Date: 2009-02-05 12:06 am (UTC)
From: [identity profile] mbarker.livejournal.com
But . . . that also would mean that 10% of the 90% is actually good, right? Or maybe 90% of 90% for 81%? But applying our recursion again, 90% of 81% is just 72.9%? And as the recursion spirals, I think we end up somewhere down in the weeds, looking for a contact lens.

I think we're in violent agreement here, incidentally, that Rolanni's writing (and thoughts) are on the "not crud" end of the scale. YEAH!

Date: 2009-02-04 11:06 am (UTC)
ext_58972: Mad! (Default)
From: [identity profile] autopope.livejournal.com
I love cliches. They're a cheap and easy way to clue in SF readers that they're not in Kansas any more.

Eyes like diamonds? Turn 'em into eyes made of diamond.

Date: 2009-02-04 01:49 pm (UTC)
From: [identity profile] lavenderbard.livejournal.com
This is just a generic 'Yeah, you tell 'em, Rolanni!' supportive comment. :)

Date: 2009-02-04 02:17 pm (UTC)
From: [identity profile] keristor.livejournal.com
I've heard it said that a mark of an expert in any kind of art[1] is that they know when to break the rules. Haydn disliked Beethoven's music because it broke some of the existing rules Beethoven got away with it because he was good at it. Heck, look at Shakespere's mixed metapohor -- who would actually "take arms" against a sea of anything? But it works because he knew when the literal meaning was irrelevant to the imagery.

One of the things I like about your (plural) writing is the way your narration changes style depending on the point of view character. One may be formal and precise and the next uses colourful language and cliches (contrast Miri and Val Con, for example, I can tell within a sentence which of them is PoV in a passage by the styles, without any clumsy explicit statement of who is the PoV character). If a character uses cliches and contractions, or if they studiously avoid them, that's part of the character and therefore is an important source of information. (There are of course some authors who don't use characterisations in narrative, it is all written as an objective author; that is also a valid style, but neither is 'wrong'.)

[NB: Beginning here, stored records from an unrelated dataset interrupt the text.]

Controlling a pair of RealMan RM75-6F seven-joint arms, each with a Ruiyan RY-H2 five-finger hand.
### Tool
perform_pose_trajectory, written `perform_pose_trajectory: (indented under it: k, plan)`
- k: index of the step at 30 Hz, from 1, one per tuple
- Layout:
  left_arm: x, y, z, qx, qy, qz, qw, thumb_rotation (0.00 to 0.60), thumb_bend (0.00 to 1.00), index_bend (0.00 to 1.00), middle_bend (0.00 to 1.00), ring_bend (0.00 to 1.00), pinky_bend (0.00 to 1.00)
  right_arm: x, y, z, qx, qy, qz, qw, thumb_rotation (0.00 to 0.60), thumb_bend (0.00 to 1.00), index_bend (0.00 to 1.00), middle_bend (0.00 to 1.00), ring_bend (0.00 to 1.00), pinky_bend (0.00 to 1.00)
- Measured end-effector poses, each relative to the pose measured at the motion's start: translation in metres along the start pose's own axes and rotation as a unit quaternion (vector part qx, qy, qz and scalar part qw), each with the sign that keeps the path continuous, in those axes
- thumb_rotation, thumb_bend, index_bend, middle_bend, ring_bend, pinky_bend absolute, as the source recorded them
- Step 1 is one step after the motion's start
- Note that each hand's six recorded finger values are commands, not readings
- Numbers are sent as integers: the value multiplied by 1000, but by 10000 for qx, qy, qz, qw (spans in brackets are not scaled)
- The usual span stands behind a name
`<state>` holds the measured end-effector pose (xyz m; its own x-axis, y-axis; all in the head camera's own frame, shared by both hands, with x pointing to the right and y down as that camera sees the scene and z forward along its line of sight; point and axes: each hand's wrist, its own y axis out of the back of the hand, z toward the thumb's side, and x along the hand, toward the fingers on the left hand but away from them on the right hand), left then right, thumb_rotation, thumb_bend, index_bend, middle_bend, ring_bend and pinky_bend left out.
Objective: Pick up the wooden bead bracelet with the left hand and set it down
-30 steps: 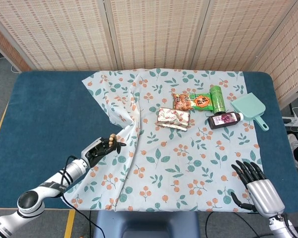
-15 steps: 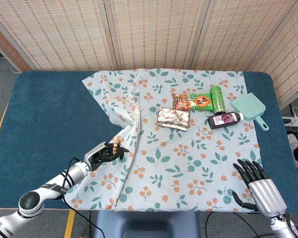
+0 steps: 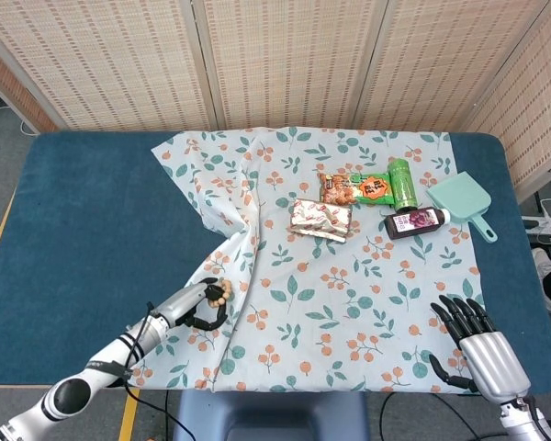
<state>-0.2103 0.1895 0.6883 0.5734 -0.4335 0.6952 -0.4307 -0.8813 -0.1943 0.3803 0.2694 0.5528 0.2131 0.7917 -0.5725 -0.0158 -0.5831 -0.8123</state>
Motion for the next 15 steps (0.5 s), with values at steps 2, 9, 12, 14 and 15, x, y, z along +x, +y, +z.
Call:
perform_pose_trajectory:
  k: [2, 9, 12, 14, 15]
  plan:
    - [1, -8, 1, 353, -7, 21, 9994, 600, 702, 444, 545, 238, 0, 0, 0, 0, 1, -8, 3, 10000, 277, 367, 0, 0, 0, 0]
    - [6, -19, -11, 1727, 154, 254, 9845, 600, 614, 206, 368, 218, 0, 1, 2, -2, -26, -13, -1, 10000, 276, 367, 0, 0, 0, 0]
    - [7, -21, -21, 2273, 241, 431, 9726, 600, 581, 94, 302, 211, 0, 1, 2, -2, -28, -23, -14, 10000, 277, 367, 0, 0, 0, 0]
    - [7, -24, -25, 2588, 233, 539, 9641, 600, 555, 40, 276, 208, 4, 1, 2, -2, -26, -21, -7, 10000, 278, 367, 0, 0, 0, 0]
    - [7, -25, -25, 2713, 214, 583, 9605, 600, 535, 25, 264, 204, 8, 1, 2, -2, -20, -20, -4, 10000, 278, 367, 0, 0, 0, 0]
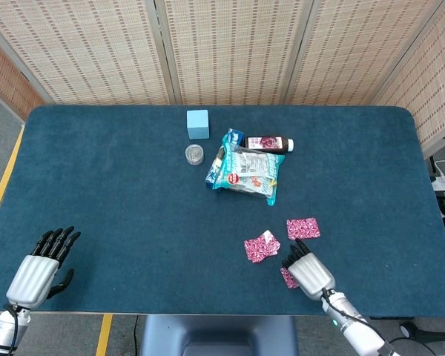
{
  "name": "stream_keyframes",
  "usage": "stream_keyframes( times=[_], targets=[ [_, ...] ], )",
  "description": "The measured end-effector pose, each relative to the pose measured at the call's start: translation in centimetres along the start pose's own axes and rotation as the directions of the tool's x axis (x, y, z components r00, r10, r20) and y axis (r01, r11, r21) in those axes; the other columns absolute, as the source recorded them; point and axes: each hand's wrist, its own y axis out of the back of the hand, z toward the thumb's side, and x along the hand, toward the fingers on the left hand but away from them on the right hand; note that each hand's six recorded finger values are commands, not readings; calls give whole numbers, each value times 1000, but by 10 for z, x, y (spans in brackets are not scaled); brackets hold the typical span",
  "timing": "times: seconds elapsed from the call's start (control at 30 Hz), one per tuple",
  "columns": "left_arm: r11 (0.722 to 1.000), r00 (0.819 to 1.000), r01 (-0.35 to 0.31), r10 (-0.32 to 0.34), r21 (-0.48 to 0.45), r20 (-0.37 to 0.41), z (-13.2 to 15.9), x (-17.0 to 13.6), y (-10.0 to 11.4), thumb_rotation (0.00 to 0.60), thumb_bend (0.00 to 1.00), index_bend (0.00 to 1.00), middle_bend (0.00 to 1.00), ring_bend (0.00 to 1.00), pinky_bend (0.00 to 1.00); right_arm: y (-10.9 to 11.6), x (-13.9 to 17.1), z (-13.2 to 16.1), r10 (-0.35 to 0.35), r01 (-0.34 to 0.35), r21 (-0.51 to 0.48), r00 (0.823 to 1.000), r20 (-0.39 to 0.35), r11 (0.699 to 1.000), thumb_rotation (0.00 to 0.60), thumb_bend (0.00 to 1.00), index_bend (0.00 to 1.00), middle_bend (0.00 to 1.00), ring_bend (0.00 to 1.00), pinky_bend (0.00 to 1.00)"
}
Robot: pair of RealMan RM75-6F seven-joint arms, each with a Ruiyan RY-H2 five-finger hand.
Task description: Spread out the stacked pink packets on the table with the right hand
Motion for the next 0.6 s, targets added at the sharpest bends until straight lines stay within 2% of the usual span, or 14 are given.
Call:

Date: 2009-02-04 04:27 pm (UTC)
From: [identity profile] serge-lj.livejournal.com
Sometimes clichés are the way to go. After all, they became clichés because they worked.

Best wishes, regarding your ear ache.

Date: 2009-02-04 05:10 pm (UTC)
From: [identity profile] angela-n-hunt.livejournal.com
Amen! And thank you. You just hit it in a nutshell.

Of cliches and eye colors...

Date: 2009-02-04 11:46 pm (UTC)
From: [identity profile] able-spacer.livejournal.com
Y'know, my experience is that the line between a cliche and a trope is rather blurry.

And the Plucky Young Heroine of the story I'm writing has a roommate with violet eyes, and they're gonna stay violet, by gum!